Für Kinder und Jugendliche ab zwölf Jahren zugelassen sind nur Feuerwerkskörper der Kategorie F1. Dazu gehören Wunderkerzen, Tischfeuerwerk, Knallerbsen und Knallbonbons. Diese weniger gefährliche Art von Feuerwerkskörpern darf in der Regel auch das ganze Jahr über verkauft werden. Auch bei diesen harmloseren Knallern sollten die Eltern aber auf jeden Fall das Abfackeln beaufsichtigen. Auch hier gibt es in Deutschland ein entsprechendes Prüfsiegel - mit der Kennzeichnung für die Kategorie F1.

„Knallzeiten“ beachten

Für Feuerwerkskörper der Kategorie F2 beziehungsweise Klasse PII gilt eine strikte „Knallzeit“: Sie dürfen nur am Silvester- und Neujahrstag abgebrannt werden. Die Zeiten können je nach Bundesland leicht abweichen. Das Böllern in der Nähe von Krankenhäusern, Kirchen, Kinder- und Altenheimen sowie Reet- und Fachwerkhäusern oder Tankstellen ist grundsätzlich nicht erlaubt. Blindgänger, die nicht explodiert sind, sollten unbedingt liegen gelassen werden.

Schreckschusswaffen und Blitzknallkörper

Ausdrücklich verboten ist das Schießen mit Schreckschusswaffen in der Öffentlichkeit. Es kann mit einer Strafanzeige geahndet werden, Waffen und Munition können eingezogen werden. Dies gilt vor allem für sogenannte Vogelschreckmunition. Sie ist wegen ihrer hohen Sprengkraft grundsätzlich zu Silvester verboten. Wer sie ohne Erlaubnis erwirbt, verschießt oder damit handelt, muss mit empfindlichen Strafen rechnen.

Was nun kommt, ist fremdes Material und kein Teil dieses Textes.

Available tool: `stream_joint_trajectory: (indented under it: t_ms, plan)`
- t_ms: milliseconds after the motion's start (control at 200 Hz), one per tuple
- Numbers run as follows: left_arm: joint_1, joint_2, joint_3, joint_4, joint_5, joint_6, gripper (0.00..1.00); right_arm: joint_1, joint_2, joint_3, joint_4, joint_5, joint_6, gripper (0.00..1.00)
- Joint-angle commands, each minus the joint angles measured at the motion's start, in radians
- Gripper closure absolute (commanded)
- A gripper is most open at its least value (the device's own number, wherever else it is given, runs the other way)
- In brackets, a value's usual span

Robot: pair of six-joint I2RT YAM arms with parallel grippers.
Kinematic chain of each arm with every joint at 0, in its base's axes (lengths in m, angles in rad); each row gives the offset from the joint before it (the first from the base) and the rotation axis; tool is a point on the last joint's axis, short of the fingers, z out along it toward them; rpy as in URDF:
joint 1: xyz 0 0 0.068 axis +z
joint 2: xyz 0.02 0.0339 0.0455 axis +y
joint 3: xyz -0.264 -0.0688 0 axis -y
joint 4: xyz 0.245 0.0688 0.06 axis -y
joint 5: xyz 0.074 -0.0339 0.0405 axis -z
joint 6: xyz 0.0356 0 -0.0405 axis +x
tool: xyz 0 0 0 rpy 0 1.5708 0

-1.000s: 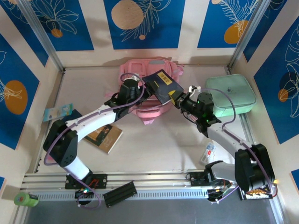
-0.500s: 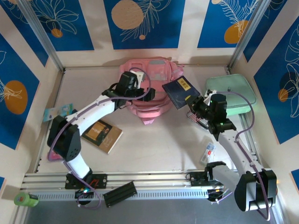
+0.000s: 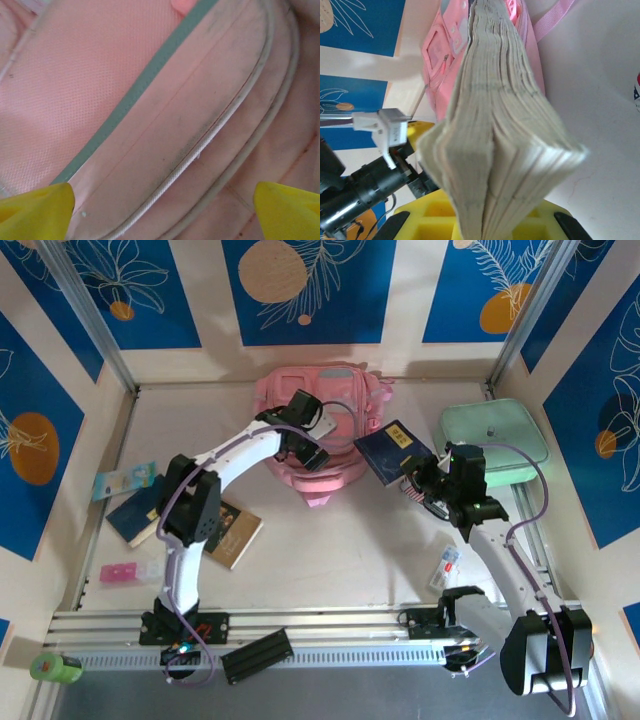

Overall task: Pack the student bag
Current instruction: Open the student bag at the top-center of the table.

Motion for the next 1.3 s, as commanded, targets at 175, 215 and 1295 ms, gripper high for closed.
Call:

Knallkörper dürfen in Deutschland maximal sechs Gramm Schwarzpulver enthalten. Sie sind relativ ungefährlich – laut BAM kommt es maximal zu leichten Verbrennungen. Anders sieht es bei importierten Blitzknallkörper, die hierzulande verboten sind. Die oft aus Osteuropa eingeschmuggelten Böller mit sogenanntem Blitzknallsatz, einer Mischung aus Kaliumperchlorat und Aluminiumpulver, können gefährliche Verletzungen verursachen - bis hin zum Verlust von Fingern.

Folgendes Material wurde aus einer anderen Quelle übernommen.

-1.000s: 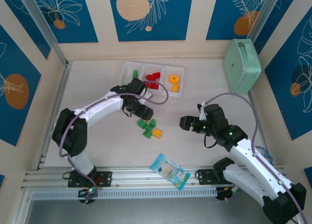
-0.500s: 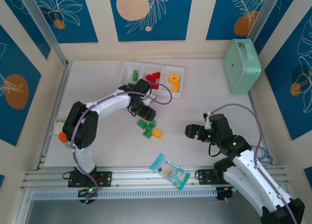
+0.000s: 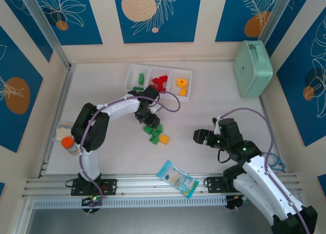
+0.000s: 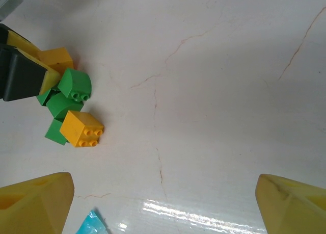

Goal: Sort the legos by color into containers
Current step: Pick up the lego from the center of the table.

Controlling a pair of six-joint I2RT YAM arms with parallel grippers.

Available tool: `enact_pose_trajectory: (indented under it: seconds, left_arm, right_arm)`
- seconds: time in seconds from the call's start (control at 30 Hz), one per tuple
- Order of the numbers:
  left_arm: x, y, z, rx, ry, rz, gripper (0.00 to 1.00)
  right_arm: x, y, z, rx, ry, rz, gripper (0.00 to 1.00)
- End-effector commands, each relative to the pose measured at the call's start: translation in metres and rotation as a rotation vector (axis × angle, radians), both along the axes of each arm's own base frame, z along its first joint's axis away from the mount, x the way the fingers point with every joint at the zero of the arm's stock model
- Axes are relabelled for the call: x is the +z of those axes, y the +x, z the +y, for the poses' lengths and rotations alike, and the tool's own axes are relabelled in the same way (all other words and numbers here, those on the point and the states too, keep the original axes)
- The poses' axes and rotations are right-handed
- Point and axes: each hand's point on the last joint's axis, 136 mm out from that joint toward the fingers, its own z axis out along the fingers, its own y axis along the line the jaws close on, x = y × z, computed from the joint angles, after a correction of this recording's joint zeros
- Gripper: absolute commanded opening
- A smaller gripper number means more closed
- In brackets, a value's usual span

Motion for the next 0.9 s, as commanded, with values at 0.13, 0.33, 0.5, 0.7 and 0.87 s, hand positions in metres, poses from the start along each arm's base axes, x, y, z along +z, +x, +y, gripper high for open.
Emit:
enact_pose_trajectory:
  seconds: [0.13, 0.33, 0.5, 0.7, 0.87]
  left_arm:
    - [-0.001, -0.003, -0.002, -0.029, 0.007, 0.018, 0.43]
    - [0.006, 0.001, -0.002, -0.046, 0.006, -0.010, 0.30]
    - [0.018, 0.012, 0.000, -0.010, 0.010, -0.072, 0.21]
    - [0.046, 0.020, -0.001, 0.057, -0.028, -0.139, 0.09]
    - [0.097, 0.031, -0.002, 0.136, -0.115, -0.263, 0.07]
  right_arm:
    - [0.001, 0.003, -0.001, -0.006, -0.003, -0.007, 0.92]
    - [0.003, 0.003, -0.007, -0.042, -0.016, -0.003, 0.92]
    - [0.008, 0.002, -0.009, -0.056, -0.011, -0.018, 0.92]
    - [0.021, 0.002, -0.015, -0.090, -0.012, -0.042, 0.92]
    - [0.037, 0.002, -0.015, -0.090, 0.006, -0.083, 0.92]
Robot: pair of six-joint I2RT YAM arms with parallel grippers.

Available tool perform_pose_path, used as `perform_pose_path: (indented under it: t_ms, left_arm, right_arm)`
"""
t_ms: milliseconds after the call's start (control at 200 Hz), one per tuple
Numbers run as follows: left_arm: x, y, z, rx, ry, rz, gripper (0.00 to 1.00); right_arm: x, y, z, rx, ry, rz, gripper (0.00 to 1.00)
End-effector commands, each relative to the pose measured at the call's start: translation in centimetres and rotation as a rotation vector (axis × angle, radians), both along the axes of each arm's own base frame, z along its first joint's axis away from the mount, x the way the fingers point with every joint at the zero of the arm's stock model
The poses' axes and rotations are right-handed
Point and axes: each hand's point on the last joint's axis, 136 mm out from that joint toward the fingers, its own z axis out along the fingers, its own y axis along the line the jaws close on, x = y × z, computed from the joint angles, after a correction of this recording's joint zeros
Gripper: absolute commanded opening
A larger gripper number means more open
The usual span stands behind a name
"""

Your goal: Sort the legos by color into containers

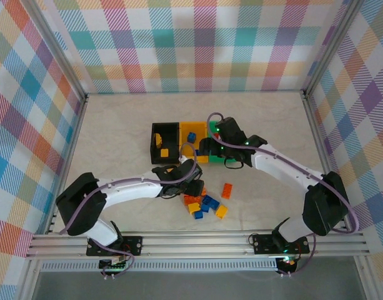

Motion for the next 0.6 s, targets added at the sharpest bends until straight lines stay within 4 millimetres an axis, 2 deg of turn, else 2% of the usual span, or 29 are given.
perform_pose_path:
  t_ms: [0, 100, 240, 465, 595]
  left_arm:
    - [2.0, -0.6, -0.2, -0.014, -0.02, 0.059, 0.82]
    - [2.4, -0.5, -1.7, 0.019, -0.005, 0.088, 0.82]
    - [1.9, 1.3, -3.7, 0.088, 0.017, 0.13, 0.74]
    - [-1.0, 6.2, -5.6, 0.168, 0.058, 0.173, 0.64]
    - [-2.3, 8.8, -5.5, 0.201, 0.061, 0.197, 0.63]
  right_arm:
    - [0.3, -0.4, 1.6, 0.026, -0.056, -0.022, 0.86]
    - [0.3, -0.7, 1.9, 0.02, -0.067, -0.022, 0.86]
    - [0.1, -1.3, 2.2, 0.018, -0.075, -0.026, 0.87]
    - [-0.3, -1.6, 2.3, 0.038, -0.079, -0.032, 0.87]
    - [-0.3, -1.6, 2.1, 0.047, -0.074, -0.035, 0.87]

Panik bei Tieren vermeiden

Tierhalter sollten ihre Haustiere nach einer Empfehlung des Deutschen Tierschutzbunds zu Silvester möglichst von Böllerlärm abschotten. Das Feuerwerk löse bei vielen Tieren Angst oder Panik aus, erklärte die Organisation am Dienstag in Bonn. Hunde und Katzen sollten im Haus einen Rückzugsort haben, an dem sie sich sicher fühlen, rät der Tierschutzbund. Bei geschlossenen Fenstern und heruntergelassenen Rollos seien die Auswirkungen des Feuerwerks auf die Tiere meist schon weniger dramatisch. Vogelvolieren und Kleintiergehege sollten den Empfehlungen zufolge weit vom Fenster entfernt stehen und mit einem Tuch zu den Seiten des Raumes hin abgedeckt werden

Die Alternative

Unter dem Motto „Brot statt Böller“ ruft das evangelische Hilfswerk Brot für die Welt zum Jahreswechsel wieder zu Spenden auf. Mit Krachern und Raketen sei gegen Gewalt und Unrecht wenig auszurichten, sagte Präsidentin Cornelia Füllkrug-Weitzel. Statt Geld für Feuerwerk auszugeben, könnten Menschen die Lebenssituation anderer verbessern. Die Aktion „Brot statt Böller“ gibt es seit 1981.